Ao fulanizar a disputa com o STF e optar por Moraes como alvo preferencial, Bolsonaro tem afirmado a interlocutores que deseja expressar sua contrariedade em relação a decisões pontuais e específicas da Corte, mantendo um distanciamento estratégico nos ataques à “instituição Supremo”.
Com isso, o governo pouparia ministros com quem Bolsonaro acredita manter pontes pessoais e, de quebra, alimentaria dissensos dentro do colegiado, já que as atitudes de Moraes produzem algum desconforto em parte dos seus pares.
Ao protagonizar uma permanente queda-de-braço com o Judiciário, Bolsonaro também espera mudar a pauta, deixando a crise econômica e temas de sua alçada e altíssimo potencial de dano eleitoral, como a inflação e o preço dos combustíveis, em segundo plano.
Ministros instalados no Planalto, hoje mais próximos do convívio rotineiro com o presidente, afirmam acreditar na possibilidade de converter a agenda da campanha pela reeleição numa guerra ideológica e focada em valores subjetivos como a “liberdade de expressão” e a defesa dos “valores da família”. Para tanto, seria necessário que Bolsonaro isolasse itens da pauta econômica, terceirizando responsabilidades e se distanciando das notícias negativas que afetam o bolso do brasileiro.
Aceno às ruas
Parcela substantiva dos seus apoiadores mais leais, que asseguram um piso sólido de popularidade, defende que Bolsonaro adote medidas mais enérgicas contra o STF. Esse grupo esteve à frente dos protestos de 7 de Setembro, os mais expressivos do atual mandato e que levaram dezenas de milhares de pessoas às ruas de São Paulo e Brasília.
Naquela ocasião, o presidente decidiu comparecer pessoalmente ao palanque da avenida Paulista e discursou, prometendo “descumprir” novas medidas adotadas por Moraes, citando-o nominalmente.
Na sequência, dadas as críticas do centrão à conduta de Bolsonaro, ele baixou o tom e contou com o apoio do ex-presidente Michel Temer para buscar um “cessar-fogo” com o ministro, que durou até abril deste ano.

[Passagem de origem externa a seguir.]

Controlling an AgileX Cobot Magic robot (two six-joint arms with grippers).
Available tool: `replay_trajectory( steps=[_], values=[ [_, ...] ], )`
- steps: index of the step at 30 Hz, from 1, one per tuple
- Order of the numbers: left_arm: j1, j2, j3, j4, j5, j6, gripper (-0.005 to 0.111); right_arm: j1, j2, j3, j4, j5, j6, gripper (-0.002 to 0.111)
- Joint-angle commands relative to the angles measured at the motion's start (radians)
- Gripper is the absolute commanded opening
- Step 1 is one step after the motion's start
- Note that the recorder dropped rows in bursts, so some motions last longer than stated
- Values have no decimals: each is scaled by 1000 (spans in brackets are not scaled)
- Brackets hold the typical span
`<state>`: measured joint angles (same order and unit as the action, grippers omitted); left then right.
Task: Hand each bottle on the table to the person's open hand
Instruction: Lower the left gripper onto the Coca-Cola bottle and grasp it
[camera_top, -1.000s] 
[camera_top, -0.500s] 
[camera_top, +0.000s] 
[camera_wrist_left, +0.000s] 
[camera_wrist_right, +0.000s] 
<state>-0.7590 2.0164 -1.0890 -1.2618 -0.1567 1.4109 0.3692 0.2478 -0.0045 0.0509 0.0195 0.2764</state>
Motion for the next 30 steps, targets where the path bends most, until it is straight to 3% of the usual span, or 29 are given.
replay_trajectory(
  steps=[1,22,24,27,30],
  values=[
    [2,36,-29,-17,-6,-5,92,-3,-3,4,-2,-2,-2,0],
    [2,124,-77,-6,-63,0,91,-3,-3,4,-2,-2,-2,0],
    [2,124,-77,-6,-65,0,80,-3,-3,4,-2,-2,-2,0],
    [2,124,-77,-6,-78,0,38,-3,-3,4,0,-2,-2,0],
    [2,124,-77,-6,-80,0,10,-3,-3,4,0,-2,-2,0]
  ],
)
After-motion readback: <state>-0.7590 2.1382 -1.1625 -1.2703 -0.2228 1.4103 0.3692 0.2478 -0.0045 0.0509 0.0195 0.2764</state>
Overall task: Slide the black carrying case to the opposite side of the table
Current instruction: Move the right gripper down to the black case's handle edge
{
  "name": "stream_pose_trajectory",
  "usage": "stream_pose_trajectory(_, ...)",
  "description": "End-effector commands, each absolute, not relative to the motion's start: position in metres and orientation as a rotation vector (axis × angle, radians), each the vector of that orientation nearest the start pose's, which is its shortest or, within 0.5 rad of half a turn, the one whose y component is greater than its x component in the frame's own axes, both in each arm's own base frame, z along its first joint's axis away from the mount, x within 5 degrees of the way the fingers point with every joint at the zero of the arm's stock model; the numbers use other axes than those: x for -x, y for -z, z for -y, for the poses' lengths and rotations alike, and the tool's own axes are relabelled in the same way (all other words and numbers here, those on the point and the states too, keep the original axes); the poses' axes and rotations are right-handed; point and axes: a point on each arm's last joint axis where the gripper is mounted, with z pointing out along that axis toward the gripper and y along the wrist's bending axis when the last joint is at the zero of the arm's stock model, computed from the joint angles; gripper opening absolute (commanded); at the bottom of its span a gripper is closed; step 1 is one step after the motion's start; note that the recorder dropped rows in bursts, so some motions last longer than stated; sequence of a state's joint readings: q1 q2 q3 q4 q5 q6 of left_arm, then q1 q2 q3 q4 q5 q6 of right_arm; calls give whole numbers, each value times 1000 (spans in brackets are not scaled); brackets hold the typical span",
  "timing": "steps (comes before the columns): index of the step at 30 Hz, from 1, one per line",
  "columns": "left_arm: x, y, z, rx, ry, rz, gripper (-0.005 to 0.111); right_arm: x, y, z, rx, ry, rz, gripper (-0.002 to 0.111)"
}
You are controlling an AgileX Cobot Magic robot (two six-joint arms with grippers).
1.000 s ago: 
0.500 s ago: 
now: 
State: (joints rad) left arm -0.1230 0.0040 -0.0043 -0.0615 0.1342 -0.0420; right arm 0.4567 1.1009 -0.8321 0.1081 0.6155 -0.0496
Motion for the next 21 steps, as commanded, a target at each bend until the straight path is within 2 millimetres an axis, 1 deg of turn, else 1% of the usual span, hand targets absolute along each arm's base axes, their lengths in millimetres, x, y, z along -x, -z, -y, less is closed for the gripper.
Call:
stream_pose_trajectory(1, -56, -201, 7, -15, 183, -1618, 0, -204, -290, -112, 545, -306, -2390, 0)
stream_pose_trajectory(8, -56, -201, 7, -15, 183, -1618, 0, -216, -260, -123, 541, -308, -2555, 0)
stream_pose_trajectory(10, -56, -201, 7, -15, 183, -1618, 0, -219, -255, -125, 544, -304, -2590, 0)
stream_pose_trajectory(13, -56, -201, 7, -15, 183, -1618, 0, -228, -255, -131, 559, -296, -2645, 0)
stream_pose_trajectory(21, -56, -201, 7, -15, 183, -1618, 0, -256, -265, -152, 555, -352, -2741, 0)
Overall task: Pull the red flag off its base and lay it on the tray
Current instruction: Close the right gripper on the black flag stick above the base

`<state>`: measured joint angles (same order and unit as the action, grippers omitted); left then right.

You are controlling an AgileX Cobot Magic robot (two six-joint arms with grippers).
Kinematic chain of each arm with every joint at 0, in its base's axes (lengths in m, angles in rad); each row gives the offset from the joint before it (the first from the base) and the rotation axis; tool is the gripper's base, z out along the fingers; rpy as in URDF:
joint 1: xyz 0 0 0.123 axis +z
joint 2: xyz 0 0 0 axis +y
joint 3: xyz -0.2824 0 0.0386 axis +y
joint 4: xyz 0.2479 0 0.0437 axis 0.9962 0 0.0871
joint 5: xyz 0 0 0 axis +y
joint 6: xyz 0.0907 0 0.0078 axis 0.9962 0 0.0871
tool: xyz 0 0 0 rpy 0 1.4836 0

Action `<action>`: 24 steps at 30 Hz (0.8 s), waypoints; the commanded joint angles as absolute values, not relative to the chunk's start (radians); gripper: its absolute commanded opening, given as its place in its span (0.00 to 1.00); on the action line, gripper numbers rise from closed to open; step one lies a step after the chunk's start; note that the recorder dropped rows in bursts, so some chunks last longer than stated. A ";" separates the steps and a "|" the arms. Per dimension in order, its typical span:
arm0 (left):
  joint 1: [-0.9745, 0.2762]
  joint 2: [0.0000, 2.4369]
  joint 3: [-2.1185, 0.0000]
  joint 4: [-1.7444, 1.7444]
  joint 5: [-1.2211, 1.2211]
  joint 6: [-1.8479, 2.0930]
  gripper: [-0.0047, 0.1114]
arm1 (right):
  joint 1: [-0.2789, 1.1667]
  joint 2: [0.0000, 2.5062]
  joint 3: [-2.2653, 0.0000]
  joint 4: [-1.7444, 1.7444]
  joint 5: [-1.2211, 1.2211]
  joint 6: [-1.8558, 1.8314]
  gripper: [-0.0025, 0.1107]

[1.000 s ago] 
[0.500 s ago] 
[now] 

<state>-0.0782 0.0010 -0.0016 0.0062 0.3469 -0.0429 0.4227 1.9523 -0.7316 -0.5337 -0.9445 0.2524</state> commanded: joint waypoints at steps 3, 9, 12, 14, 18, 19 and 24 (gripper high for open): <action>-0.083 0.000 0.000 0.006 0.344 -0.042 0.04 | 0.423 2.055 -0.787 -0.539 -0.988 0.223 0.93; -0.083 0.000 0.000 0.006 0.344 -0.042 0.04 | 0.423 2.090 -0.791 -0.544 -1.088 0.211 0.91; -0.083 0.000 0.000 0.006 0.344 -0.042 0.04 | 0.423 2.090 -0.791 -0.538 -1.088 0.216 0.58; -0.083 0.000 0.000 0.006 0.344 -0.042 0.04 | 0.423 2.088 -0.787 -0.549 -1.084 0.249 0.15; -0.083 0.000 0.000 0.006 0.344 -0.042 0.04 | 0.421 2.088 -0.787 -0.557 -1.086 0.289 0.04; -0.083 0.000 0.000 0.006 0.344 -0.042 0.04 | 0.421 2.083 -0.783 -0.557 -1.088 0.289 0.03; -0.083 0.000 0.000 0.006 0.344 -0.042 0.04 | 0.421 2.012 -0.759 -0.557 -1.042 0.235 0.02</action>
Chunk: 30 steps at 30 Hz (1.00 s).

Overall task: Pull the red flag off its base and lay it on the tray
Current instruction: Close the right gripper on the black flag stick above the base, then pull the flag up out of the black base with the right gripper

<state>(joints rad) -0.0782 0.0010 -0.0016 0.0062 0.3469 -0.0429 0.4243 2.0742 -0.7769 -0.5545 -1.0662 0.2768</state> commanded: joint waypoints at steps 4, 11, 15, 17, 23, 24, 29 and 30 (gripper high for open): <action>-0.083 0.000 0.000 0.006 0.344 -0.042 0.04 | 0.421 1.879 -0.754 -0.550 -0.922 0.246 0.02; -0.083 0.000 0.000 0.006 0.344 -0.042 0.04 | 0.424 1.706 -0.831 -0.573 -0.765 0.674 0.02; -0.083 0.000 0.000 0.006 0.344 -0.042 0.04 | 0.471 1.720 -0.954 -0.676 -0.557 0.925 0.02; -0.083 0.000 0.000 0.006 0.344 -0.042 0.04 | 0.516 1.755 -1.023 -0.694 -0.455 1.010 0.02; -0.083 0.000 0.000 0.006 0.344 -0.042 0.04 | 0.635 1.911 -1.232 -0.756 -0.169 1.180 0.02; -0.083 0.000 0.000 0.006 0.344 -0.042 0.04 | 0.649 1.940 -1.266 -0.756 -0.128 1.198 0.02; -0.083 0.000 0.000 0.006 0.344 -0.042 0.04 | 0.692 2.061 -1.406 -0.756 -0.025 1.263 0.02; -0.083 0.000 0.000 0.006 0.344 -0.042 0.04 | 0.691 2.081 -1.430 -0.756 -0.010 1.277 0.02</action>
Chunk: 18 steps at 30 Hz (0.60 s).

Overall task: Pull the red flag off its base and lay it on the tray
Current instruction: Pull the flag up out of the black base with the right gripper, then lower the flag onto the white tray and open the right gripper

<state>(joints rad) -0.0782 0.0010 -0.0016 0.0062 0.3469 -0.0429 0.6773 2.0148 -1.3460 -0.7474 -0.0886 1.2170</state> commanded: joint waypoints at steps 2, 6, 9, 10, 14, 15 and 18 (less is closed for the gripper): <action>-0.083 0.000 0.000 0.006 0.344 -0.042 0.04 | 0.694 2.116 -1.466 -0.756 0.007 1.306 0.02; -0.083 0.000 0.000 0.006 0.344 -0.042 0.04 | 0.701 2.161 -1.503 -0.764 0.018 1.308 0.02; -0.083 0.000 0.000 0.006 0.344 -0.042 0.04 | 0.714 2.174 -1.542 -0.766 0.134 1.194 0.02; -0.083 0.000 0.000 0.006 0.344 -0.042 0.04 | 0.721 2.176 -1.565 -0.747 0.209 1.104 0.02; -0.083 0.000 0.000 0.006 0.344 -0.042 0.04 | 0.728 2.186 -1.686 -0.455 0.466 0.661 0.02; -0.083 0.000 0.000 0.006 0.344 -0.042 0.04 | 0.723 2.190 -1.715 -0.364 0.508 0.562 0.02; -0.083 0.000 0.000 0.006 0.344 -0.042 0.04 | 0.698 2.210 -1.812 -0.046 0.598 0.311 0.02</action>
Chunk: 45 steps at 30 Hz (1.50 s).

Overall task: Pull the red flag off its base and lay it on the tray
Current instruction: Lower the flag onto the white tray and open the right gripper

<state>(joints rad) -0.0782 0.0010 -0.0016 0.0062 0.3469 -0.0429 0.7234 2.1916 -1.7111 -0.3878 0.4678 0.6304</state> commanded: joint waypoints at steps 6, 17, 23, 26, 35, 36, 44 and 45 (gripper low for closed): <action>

Por ocasião da condenação de Silveira, deputado da base raiz do bolsonarismo, Bolsonaro encontrou um novo expediente para contraditar uma decisão de Moraes, concedendo um indulto ao aliado, o que gerou intensa mobilização de sua base política mais radical, que tratou a decisão como uma vitória do Executivo contra a cúpula do Judiciário, a quem se atribui manobras para supostamente inviabilizar a governabilidade bolsonarista.
O Planalto sabe que precisa manter aquecida essa massa que é capaz de confrontar Lula e seus aliados nas mobilizações populares, que tendem a ganhar tração com o aquecimento da campanha. Nesse contexto, a figura de Alexandre de Moraes é um prato cheio para engajar esse público, quando preciso.